Check every line of the data below for the word "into". Copy the ones that have it.

The data =>

= Beginning of Section =

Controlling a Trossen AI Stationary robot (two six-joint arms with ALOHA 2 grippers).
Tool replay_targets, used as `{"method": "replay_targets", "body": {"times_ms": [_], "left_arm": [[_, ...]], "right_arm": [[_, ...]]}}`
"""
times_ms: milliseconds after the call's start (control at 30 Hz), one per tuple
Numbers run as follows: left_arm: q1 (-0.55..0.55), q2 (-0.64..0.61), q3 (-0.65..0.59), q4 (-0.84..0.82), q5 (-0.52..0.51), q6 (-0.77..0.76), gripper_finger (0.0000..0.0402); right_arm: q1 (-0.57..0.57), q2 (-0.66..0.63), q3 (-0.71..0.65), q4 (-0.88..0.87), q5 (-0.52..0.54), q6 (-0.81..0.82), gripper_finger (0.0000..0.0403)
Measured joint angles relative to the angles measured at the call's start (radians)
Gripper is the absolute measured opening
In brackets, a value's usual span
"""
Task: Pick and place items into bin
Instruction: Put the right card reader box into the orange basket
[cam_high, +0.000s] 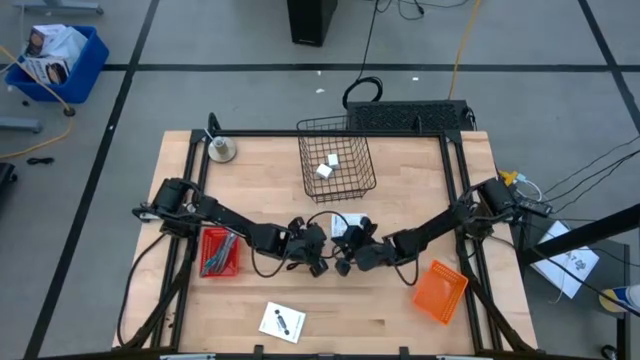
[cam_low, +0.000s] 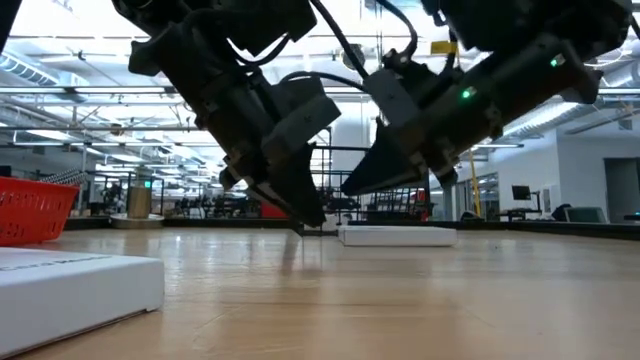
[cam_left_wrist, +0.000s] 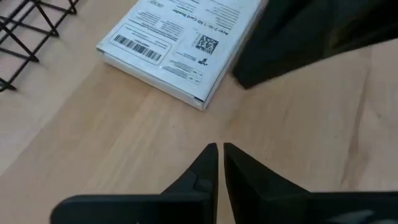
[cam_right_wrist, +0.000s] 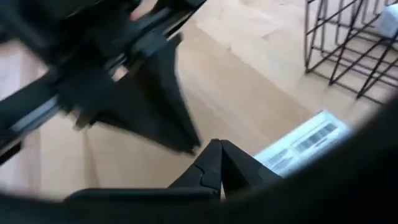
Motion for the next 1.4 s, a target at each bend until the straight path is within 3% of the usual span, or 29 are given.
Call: {"method": "replay_targets", "body": {"times_ms": [267,467,633,700,1133,1267,1400], "left_arm": [[0.010,0.000,-0.001,-0.002,-0.059,0.025,0.0031],[0.018,-0.001,-0.002,0.046,-0.078,0.073,0.0031],[0.034,-0.002,-0.002,0.059,-0.076,0.091,0.0031],[0.033,-0.003,-0.002,0.058,-0.060,0.115,0.0031],[-0.021,-0.003,-0.002,-0.023,-0.044,0.014,0.0031],[-0.012,0.004,-0.002,0.011,0.003,-0.002,0.0031],[-0.006,0.004,-0.002,0.012,0.019,-0.003,0.0030]], "right_arm": [[-0.078,-0.049,0.000,-0.264,0.029,0.128,0.0000],[-0.181,-0.034,0.006,-0.373,-0.210,0.262,0.0000],[-0.119,0.003,0.005,-0.288,-0.317,0.295,0.0000],[-0.077,0.004,0.004,-0.279,-0.309,0.315,0.0000],[0.102,-0.116,-0.003,-0.274,-0.020,0.263,0.0000],[0.139,-0.168,-0.002,-0.412,0.061,0.346,0.0000],[0.143,-0.178,-0.003,-0.628,0.060,0.528,0.0000]]}}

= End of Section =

Output =>
Task: Pick and place items into bin
Instruction: Put the right card reader box into the orange basket

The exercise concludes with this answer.